----- GIVEN RECORDS
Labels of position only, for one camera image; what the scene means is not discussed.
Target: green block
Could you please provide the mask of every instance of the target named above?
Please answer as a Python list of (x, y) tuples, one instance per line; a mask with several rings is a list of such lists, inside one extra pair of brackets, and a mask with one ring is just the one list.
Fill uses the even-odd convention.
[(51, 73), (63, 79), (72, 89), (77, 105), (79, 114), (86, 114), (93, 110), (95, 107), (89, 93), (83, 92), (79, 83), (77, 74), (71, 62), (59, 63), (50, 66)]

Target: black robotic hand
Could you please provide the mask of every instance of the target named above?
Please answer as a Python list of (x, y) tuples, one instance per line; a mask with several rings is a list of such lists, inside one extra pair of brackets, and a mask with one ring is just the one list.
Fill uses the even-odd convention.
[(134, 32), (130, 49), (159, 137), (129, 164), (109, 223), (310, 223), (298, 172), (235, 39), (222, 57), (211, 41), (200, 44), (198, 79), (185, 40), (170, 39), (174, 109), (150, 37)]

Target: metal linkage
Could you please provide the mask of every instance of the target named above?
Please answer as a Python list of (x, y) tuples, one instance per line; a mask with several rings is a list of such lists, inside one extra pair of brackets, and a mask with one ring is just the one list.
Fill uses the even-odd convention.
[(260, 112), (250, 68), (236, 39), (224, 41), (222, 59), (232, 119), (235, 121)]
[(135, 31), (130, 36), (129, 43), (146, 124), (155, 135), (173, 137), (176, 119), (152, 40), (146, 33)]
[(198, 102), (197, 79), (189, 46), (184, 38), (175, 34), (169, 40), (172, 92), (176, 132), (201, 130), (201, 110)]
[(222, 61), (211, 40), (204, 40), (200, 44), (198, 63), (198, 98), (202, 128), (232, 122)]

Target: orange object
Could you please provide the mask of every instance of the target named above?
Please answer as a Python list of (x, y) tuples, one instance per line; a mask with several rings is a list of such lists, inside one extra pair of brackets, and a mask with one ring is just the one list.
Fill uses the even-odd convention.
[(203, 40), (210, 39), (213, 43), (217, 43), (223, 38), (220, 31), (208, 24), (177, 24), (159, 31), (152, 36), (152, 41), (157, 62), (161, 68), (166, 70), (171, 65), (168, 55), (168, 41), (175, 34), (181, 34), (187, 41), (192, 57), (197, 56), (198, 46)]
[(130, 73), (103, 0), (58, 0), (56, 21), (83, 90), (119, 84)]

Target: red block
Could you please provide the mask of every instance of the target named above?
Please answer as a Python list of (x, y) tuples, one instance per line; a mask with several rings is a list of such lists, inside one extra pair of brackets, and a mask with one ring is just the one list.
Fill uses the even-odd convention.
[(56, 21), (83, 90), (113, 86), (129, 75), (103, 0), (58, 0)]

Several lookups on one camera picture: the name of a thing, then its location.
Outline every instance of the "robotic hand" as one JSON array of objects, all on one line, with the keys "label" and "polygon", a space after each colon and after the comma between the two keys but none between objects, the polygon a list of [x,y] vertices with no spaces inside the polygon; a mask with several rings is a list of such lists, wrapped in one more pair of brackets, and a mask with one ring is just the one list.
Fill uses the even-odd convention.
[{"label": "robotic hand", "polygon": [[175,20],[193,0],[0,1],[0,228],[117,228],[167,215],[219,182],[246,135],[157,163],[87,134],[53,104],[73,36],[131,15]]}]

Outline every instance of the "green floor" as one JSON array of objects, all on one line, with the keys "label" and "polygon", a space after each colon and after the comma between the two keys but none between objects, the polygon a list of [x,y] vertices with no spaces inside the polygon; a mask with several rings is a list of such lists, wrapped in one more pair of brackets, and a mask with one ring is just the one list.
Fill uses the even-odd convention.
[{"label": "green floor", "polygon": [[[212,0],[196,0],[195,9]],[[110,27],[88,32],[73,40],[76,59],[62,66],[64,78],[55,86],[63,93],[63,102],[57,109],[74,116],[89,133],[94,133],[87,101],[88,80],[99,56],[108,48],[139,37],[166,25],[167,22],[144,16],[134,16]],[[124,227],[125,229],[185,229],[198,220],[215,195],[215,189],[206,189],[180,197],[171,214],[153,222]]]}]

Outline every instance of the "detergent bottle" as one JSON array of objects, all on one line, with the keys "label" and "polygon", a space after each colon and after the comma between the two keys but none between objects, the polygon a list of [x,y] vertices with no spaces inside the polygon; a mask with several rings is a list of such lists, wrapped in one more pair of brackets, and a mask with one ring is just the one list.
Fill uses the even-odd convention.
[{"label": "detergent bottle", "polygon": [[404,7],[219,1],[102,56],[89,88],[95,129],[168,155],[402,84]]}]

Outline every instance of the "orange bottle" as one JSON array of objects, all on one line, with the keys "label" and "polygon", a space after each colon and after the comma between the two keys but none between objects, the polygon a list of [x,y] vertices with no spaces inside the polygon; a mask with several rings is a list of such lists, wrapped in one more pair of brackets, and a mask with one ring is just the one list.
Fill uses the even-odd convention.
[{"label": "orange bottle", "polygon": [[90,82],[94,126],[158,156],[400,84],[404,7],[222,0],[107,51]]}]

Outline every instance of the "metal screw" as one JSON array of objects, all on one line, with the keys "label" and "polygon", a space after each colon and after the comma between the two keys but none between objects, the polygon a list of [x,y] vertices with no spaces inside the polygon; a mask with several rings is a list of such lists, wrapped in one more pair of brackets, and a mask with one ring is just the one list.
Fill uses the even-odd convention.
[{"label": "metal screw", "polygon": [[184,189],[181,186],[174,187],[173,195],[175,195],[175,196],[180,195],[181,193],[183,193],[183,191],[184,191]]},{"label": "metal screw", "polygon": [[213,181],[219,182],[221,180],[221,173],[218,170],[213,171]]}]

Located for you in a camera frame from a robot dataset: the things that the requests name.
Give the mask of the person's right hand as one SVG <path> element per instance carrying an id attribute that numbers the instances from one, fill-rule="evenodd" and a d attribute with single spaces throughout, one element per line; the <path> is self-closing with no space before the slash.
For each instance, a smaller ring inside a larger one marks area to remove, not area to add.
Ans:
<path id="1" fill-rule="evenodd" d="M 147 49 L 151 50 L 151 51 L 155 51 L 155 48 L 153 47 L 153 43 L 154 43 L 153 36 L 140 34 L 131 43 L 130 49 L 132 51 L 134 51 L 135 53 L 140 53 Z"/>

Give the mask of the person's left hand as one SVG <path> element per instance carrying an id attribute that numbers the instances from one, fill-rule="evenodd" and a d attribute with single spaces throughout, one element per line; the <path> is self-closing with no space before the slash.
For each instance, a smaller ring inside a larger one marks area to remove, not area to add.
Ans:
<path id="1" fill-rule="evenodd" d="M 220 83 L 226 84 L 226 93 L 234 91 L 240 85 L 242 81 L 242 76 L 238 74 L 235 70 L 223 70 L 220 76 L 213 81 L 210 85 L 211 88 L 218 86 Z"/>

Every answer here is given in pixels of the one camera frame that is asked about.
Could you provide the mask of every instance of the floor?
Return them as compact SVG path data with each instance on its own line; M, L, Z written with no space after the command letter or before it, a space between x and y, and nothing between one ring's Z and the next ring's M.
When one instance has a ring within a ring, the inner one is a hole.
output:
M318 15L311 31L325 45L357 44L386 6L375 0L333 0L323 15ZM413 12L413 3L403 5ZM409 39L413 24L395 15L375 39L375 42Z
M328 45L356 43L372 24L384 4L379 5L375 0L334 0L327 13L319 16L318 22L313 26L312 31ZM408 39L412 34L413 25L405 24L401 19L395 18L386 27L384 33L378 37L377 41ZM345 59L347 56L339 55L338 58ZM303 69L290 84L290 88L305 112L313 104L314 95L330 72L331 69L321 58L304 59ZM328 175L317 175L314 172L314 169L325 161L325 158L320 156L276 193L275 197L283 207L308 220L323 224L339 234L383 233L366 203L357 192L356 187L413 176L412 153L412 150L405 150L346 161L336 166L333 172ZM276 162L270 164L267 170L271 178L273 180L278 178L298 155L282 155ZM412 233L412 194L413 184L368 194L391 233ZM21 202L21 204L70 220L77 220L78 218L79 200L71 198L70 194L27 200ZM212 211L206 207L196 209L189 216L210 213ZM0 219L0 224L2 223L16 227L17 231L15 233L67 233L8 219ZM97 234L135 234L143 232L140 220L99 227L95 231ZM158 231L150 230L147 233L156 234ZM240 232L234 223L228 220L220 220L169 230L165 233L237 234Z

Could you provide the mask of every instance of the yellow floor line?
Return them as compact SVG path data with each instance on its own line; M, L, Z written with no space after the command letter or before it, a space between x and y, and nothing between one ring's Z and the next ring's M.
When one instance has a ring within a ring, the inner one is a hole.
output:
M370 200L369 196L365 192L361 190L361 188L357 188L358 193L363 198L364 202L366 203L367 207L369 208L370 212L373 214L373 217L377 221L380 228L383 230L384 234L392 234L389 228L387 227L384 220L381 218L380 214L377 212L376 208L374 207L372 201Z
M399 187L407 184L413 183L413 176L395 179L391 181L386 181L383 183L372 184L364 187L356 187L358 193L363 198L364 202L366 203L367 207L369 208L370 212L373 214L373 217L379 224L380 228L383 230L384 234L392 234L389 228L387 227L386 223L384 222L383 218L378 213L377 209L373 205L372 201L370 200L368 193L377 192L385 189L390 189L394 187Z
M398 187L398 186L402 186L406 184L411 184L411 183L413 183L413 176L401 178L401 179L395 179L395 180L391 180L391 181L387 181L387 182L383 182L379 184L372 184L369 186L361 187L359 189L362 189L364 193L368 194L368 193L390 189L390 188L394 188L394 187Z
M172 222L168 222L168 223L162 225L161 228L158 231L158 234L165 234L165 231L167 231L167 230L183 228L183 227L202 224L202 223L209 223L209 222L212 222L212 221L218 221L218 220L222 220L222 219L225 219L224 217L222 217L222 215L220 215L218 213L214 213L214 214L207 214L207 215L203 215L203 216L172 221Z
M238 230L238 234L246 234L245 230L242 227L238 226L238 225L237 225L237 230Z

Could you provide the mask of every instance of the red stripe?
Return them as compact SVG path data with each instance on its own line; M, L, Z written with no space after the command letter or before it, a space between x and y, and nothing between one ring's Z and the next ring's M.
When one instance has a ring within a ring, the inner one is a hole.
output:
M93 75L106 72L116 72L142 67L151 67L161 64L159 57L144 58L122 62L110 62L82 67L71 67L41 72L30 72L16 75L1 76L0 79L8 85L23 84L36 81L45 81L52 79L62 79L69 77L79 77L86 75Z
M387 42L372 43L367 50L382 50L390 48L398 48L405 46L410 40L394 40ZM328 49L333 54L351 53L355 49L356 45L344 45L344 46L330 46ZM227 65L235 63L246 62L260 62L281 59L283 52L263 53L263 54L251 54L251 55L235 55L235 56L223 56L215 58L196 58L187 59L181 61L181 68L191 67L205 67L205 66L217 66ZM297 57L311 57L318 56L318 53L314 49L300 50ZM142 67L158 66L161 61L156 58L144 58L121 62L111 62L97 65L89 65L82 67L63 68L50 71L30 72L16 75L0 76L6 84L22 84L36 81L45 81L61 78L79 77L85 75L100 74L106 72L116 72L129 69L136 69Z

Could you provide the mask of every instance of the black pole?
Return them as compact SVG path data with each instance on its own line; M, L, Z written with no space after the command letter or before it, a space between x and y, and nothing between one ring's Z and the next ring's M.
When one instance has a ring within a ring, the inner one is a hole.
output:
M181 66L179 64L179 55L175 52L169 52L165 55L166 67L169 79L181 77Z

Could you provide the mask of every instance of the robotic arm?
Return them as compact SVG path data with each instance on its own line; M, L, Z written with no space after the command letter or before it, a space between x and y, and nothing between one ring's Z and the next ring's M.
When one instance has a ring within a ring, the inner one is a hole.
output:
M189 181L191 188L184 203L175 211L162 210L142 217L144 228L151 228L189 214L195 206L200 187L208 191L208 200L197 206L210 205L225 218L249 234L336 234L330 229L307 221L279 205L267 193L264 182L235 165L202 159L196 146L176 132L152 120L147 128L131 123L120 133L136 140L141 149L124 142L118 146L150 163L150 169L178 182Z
----------
Wherever a line of the data holds "camera", copy that line.

ANSWER TO THE PROBLEM:
Labels of position only, for one camera image; what the scene means is not discussed.
Several lookups on one camera picture: the name of a thing, then its location.
Located for you in a camera frame from a robot dataset: the things that the requests name.
Every answer here is given in pixels of the one camera frame that is asked about.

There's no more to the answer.